▸ What is needed
In the data that follows, how many lines contain the word "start"? Give only that number.

▸ Recorded data
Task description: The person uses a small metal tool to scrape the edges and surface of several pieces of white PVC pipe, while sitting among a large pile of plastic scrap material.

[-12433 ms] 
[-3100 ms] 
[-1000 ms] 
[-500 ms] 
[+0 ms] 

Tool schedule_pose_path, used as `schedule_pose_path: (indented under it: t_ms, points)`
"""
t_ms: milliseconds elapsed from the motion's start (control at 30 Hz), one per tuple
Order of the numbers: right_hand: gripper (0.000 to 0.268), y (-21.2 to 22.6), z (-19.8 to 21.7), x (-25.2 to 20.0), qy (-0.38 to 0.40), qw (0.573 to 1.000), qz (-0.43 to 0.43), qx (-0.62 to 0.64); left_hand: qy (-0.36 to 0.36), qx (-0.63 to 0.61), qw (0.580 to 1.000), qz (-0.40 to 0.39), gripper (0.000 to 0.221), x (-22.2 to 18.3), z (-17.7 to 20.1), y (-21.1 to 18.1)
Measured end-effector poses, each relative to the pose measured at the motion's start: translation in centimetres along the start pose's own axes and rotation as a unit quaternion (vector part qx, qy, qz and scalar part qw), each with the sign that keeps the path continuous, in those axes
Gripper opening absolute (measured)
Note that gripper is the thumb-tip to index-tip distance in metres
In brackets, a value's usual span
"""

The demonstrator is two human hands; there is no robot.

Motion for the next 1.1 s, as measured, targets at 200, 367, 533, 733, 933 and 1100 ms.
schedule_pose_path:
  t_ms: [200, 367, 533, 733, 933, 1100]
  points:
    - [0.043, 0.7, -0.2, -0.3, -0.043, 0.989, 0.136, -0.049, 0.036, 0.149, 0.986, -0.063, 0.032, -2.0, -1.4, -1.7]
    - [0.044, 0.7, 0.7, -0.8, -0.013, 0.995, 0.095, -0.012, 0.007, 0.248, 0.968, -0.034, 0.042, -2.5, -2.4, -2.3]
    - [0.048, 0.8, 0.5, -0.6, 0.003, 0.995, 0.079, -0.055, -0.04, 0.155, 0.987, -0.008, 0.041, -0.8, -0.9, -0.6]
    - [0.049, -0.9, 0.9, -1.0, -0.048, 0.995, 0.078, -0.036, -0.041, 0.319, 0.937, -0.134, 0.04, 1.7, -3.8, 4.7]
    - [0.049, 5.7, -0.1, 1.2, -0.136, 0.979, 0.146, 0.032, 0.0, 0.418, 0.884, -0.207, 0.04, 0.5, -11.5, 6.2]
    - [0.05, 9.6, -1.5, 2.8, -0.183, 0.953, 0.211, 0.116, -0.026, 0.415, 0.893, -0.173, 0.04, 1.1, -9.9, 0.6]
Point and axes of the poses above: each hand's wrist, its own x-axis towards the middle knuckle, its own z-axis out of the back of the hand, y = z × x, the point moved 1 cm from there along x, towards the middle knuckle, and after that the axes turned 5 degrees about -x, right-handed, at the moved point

▸ Reply to the exercise
2